They don't cost anything at runtime but make it harder to shoot yourself in
the foot.

------
alexhutcheson
If you are interested in seeing specific data on the effect caching has on
memory bandwidth, you might want to check out this paper I wrote back in
2011[1].

Some of my findings:

\- Effective bandwidth is approximately 6x greater for data that fits in L1,
4.3x greater if it fits in L2, and 2.9x greater if it fits in L3.

\- Contention for shared L3 cache can limit the speedup you get from
parallelization. For instance, running two threads for a data set that fits in
L3 results in a speedup of only 1.75x, rather than 2x. Four threads on one
four-core processor results in a speedup of only 2x vs the single-threaded
program.

\- It takes relatively few operations for programs to become compute-bound
rather than memory bound.
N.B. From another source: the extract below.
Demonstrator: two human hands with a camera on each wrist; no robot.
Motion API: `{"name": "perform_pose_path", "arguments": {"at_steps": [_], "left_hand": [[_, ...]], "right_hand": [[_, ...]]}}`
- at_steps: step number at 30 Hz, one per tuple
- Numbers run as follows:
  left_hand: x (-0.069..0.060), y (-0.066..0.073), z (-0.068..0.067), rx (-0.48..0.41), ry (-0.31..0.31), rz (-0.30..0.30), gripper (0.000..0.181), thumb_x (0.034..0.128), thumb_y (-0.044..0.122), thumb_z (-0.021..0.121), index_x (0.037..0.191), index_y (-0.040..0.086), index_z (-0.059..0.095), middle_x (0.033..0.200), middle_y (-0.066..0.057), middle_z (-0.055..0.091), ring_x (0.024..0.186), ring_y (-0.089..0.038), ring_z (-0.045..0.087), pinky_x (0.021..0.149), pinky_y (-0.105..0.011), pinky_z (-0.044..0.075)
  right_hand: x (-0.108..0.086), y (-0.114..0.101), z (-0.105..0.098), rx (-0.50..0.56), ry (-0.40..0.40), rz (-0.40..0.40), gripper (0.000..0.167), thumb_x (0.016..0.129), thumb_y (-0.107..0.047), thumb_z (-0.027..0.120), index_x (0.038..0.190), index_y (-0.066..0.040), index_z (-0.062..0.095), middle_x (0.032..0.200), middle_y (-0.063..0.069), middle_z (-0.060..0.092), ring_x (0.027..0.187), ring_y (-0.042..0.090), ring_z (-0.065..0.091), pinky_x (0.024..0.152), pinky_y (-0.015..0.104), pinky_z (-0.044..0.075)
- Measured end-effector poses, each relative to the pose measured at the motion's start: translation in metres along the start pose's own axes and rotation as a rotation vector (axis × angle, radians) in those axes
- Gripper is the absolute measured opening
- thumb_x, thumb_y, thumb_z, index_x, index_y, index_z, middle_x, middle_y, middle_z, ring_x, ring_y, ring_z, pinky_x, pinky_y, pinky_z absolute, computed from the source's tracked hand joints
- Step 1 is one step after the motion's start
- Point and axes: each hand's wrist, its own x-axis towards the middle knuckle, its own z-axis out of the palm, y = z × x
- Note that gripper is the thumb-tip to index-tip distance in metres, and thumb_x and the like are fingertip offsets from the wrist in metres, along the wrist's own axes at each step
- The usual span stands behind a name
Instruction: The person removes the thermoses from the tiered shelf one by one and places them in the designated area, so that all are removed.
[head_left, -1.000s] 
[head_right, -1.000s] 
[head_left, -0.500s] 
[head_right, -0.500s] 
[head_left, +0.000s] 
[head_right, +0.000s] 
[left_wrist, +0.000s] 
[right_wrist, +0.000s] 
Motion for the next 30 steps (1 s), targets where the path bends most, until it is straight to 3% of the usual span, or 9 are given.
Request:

If 8 or more "add" operations were performed per
data access, we found that the effects of caching disappeared almost
completely, and the program's execution was limited by processor rather than
the memory bottleneck.

The specific magnitude of these results is machine-dependent, but I would
expect the general relationships to hold for other machines with a similar
cache hierarchy.

[1]
[http://www.stoneridgetechnology.com/uploads/file/ComputevsMe...](http://www.stoneridgetechnology.com/uploads/file/ComputevsMemory.pdf)

------
Tiktaalik
First I heard of this sort of thing was from DICE's presentation on "Data
Oriented Design" [http://dice.se/publications/introduction-to-data-oriented-
de...](http://dice.se/publications/introduction-to-data-oriented-design/)

I think they'd differ from the author here that this isn't an optimization to
go to when performance starts to suffer, but a design that you have to start
using from the beginning, because it's a big change to refactor everything to
this style.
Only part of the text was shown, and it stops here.